On posterior in the Bayesian bootstrap

Question

The Bayesian bootstrap was introduced by Rubin (1981) as a Bayesian analog of the original bootstrap. Given dataset $X=\{x_1, \dots, x_N\}$, instead of drawing weights $\pi_{n}$ from the discrete set $\left\{0, \frac{1}{N}, \ldots, \frac{N}{N}\right\},$ the Bayesian approach treats the vector of weights $\pi$ as unknown parameters and derives a posterior distribution for $\pi$. Rubin (1981) used an improper, non-informative prior, $\prod_{i=1}^{n} \pi_{i}^{-1},$ which when combined with the multinomial likelihood, leads to a Dirichlet(1,...,1) distribution for the posterior distribution of $\pi$. In other words, our prior is

\begin{equation} p(\boldsymbol{\pi}) =Dirichlet(\boldsymbol{\alpha}), \quad \text{with}\ \boldsymbol{\alpha} = [0,\dots,0]. \end{equation}

and posterior is

\begin{equation} p(\boldsymbol{\pi}|\boldsymbol{x}) =Dirichlet(\boldsymbol{\alpha}), \quad \text{with}\ \boldsymbol{\alpha} = [1,\dots,1]. \end{equation}

Now my questions are:

I was asked the following questions which I was not able to answer: How can you have a posterior distribution that a/ does not depend on data and b/ is a uniform distribution?
Are both the prior and the posterior non-informative? I understand that the posterior is a uniform distribution, which is non-informative. Also, I see that the prior is referred to as non-informative prior. Does that mean it's flat?

I believe that section 5 in Rubin (1981) addresses these questions, but I do not comprehend that discussion. Any clarification or pointing out what I may be misunderstanding would be appreciated.

EDIT: I just noticed one more issue when computing the posterior. Let $d=\left(d_{1}, \ldots, d_{K}\right)$ be the vector of all possible distinct values of $X$, and let $\pi=\left(\pi_{1}, \cdots, \pi_{K}\right)$ be the associated vector of probabilities $$ P\left(X=d_{i} \mid \pi\right)=\pi_{i}, \quad \sum \pi_{i}=1 $$ Let $x_{1}, \ldots, x_{n}$ be an i.i.d. sample from the equation above and let $n_{i}$ be the number of $x_{j}$ equal to $d_{i}$. If we use improper prior above over the sampling weights $\pi$, we can compute the posterior over $\pi$

\begin{align*} p(\boldsymbol{\pi}|X) &\propto p(X|\boldsymbol{\pi})p(\boldsymbol{\pi})\\ & \propto \prod_{i}\pi_i^{n_i}\prod_{i}\pi_{i}^{\alpha_i-1}\\ & \propto \prod_{i}\pi_i^{n_i}\prod_{i}\pi_{i}^{-1}\\ & \propto \prod_i\pi_i^{n_i-1}. \end{align*} How does this yield a flat Dirichlet posterior? Are we assuming $n_i=1$ for $i=1,\dots,K$? In that case, is the vector of all possible observations $d=\left(d_{1}, \ldots, d_{K}\right)$ (the original sample that we resample from) our observation?

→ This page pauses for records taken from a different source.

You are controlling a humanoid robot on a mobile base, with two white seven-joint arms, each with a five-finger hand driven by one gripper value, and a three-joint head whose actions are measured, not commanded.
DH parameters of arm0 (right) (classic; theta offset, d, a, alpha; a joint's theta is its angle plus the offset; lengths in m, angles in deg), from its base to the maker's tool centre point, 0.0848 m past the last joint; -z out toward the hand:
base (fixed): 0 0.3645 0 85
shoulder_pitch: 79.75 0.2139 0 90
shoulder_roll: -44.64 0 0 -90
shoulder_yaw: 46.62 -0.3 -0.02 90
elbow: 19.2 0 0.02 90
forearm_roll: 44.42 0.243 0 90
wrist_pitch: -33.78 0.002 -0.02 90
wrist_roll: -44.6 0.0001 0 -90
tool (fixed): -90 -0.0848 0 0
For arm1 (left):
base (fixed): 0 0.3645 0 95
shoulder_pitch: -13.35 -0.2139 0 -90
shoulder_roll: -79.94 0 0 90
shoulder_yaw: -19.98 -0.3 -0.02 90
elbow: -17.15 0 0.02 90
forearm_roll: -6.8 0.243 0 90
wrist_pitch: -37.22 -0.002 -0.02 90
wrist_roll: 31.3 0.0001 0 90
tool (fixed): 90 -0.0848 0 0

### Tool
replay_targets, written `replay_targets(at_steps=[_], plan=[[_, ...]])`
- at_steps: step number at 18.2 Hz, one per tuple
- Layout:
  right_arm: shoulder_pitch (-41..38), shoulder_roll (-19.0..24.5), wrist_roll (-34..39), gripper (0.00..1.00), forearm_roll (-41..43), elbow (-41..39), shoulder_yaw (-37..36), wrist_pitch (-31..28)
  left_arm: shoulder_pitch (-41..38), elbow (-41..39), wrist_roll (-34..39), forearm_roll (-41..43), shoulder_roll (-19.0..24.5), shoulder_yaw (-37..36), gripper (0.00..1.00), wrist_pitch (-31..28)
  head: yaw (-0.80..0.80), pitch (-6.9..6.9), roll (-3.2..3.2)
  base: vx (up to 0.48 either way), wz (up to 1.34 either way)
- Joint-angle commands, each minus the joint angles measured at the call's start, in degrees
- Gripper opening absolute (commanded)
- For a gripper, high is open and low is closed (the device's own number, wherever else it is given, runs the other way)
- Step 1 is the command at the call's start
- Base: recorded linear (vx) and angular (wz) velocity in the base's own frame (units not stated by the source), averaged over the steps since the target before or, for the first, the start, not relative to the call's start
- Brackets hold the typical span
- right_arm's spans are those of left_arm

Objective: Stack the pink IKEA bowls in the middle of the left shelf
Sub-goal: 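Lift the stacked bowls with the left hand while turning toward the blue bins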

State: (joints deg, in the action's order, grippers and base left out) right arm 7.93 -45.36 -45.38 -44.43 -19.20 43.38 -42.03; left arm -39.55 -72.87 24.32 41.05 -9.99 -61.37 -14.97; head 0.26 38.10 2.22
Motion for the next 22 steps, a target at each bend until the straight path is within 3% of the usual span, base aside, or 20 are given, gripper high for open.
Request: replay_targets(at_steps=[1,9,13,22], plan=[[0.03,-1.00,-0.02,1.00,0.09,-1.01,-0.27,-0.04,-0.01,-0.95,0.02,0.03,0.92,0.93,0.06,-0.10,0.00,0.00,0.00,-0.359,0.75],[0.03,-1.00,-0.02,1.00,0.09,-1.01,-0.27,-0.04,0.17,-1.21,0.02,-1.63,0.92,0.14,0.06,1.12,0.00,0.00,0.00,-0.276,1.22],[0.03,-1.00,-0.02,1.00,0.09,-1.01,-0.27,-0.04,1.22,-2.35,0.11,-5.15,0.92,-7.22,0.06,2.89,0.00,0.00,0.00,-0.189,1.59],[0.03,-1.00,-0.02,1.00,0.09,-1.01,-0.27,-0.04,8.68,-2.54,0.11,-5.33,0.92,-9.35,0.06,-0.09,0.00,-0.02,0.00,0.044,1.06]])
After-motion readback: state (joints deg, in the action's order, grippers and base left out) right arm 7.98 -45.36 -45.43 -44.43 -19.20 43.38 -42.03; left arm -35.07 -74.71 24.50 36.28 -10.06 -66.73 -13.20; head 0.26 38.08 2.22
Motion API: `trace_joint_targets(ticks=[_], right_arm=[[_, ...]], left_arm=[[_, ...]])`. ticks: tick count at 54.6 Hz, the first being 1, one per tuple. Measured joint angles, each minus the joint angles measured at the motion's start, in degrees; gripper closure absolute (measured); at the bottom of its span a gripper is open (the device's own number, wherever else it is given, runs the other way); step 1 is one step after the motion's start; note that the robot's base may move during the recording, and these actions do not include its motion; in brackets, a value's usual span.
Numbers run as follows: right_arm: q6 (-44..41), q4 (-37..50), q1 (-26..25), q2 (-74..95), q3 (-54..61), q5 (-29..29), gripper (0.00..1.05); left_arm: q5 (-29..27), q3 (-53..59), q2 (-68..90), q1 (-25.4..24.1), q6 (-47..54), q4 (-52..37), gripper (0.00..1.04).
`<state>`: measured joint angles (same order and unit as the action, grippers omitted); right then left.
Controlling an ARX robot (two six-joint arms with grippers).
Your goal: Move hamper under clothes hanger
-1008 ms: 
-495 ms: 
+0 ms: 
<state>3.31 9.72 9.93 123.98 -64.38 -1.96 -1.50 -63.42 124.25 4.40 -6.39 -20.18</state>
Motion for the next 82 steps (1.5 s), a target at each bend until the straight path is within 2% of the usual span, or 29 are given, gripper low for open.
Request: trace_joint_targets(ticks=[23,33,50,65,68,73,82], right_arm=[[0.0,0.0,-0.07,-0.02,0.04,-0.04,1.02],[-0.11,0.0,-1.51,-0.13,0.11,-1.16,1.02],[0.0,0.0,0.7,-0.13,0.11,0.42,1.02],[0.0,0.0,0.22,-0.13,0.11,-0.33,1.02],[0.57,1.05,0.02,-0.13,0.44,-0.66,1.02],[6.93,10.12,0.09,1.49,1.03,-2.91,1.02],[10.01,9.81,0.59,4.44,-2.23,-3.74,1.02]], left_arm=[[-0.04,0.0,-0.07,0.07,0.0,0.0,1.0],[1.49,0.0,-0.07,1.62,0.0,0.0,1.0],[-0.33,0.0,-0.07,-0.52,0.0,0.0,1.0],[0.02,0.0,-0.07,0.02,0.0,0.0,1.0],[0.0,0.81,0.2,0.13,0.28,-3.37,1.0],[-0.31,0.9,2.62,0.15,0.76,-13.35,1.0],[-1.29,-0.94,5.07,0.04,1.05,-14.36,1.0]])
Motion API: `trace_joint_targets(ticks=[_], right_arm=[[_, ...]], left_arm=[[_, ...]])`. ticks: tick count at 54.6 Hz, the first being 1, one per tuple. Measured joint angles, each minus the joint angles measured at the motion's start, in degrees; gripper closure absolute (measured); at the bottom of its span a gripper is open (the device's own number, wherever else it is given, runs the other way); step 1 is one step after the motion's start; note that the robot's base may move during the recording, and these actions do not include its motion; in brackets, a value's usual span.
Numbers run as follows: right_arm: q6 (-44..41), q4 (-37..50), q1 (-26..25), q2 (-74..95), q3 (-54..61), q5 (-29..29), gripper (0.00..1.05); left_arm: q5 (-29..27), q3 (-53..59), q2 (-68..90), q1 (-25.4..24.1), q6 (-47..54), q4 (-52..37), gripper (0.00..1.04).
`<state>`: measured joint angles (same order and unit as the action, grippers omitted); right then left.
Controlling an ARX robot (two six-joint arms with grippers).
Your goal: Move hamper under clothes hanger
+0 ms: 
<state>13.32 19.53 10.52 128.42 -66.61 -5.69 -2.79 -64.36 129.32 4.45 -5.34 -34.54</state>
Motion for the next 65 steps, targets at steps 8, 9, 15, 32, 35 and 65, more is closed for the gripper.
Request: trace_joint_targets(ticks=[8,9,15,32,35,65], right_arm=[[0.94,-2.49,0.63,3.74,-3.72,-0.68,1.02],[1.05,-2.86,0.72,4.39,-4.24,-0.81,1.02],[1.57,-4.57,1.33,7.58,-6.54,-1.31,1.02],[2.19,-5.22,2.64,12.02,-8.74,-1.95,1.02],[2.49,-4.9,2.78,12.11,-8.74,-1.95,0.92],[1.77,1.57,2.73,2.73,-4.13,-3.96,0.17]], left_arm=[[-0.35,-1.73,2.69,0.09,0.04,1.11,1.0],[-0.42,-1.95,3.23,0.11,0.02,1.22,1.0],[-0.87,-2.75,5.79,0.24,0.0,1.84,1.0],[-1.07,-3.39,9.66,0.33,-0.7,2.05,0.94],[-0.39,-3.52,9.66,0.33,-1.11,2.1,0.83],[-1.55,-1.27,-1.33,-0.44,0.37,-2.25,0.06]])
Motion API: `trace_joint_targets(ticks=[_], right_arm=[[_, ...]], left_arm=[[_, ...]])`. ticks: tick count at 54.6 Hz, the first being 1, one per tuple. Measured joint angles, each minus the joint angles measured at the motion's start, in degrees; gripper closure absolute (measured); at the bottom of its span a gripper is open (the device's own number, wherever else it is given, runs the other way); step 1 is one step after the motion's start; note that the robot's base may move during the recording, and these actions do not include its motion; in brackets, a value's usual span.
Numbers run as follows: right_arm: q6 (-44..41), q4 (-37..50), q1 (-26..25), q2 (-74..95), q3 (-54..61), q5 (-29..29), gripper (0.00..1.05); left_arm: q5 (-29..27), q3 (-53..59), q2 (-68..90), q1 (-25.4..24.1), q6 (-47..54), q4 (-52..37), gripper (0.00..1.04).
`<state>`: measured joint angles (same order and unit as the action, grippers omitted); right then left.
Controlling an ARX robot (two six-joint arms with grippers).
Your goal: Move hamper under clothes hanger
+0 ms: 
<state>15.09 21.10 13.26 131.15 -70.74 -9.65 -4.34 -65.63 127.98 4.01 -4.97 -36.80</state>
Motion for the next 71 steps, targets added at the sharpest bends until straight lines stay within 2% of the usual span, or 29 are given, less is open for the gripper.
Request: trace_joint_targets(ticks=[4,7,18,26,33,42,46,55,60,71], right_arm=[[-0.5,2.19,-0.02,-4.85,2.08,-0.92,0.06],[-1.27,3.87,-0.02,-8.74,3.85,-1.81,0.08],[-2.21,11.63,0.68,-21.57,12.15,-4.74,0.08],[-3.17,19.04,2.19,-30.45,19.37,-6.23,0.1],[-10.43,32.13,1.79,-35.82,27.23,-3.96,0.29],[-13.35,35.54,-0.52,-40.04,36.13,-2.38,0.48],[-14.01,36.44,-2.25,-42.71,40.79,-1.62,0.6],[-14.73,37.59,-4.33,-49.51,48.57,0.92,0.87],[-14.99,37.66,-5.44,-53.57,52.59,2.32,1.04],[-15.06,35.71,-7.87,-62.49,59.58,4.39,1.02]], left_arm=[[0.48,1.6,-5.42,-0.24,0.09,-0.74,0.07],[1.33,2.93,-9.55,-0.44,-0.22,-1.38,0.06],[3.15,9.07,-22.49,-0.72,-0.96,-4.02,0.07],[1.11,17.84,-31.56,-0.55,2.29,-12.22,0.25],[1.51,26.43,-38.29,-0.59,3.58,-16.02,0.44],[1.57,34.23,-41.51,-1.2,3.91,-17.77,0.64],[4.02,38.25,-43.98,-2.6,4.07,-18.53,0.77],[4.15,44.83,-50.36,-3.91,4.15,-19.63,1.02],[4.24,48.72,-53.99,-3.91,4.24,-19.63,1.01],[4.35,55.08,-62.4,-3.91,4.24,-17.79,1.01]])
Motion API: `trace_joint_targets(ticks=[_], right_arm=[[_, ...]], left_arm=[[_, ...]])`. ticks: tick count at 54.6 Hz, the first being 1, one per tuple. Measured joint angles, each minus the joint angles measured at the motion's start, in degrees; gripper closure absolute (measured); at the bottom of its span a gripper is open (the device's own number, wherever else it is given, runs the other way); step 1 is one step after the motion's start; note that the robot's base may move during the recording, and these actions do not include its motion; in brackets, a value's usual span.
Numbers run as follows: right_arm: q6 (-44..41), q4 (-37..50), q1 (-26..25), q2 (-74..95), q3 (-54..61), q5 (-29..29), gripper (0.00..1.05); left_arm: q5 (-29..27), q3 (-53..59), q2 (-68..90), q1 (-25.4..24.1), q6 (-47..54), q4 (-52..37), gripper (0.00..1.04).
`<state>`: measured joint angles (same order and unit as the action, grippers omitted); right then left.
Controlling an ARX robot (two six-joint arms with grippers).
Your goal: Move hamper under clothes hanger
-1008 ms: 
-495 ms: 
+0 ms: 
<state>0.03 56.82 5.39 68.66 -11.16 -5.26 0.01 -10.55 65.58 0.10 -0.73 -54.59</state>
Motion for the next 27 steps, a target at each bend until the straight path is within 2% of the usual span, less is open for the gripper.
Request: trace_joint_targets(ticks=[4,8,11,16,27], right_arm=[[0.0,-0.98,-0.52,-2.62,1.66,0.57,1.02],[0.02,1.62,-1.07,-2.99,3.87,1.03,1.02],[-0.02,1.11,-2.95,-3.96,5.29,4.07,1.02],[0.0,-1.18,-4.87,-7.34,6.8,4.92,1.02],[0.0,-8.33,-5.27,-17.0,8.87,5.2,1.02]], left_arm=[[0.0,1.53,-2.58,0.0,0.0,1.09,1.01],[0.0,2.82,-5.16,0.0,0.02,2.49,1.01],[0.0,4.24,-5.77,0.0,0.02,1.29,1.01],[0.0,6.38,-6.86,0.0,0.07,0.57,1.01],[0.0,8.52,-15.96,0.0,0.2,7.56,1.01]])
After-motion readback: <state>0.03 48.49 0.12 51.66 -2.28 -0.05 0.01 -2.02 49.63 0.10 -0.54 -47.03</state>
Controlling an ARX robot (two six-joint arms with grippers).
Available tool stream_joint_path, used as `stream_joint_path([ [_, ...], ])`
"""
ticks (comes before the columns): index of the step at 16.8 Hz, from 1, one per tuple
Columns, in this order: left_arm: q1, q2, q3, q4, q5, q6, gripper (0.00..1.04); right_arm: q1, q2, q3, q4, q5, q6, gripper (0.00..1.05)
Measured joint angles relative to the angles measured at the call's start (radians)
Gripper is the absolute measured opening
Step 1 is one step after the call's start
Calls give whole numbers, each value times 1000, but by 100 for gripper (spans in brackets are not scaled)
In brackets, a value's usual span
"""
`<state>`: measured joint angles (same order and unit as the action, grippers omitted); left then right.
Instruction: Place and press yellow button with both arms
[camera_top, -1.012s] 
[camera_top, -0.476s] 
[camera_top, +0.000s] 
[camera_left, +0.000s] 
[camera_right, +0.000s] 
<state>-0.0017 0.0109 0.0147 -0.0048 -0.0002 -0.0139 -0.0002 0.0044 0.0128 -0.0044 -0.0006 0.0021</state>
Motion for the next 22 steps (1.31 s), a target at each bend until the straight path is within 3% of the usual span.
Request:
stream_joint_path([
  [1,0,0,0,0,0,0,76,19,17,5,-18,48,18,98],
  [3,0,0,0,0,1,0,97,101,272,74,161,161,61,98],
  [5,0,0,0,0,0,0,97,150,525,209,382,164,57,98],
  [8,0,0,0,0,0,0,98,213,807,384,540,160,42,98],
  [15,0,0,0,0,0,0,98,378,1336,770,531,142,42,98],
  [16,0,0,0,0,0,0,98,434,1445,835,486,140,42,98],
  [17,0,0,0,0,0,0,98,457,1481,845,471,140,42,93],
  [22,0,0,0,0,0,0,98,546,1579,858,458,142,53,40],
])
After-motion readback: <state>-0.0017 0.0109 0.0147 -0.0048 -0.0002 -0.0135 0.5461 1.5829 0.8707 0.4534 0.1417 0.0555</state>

@NeilG Should I say "it does not provide much information" instead? — Blade
– Blade, Commented Aug 14, 2020 at 22:22
I'm pretty sure that's incorrect since it's not invariant under reparametrization. The Jeffreys prior is $\alpha_i=\frac12$ for example. — Neil G
– Neil G, Commented Aug 16, 2020 at 18:26
This prior is called Haldane's prior but faces the drawback that whenever one component of $X$ is equal to zero, the associated posterior does not exist. It should not be used, as a result. — Xi'an
– Xi'an, Commented Aug 17, 2020 at 4:15
@Xi'an Brilliant! I never thought of it that way. Your comment made me realize in fact that exactly is why we should use $\alpha=0$. It also gives answer to this: stats.stackexchange.com/questions/483206/…. Bootstrap imposes a strong assumption: zero probability for the data that has not been observed. That exactly is why Rubin chose this prior: to have zero posterior probability for the unseen data. — Blade
– Blade, Commented Aug 17, 2020 at 13:35

guy · Accepted Answer · 2020-08-17 00:28:05Z

It is relatively easy to understand the Bayesian bootstrap in a "large-but-finite" sample space prior.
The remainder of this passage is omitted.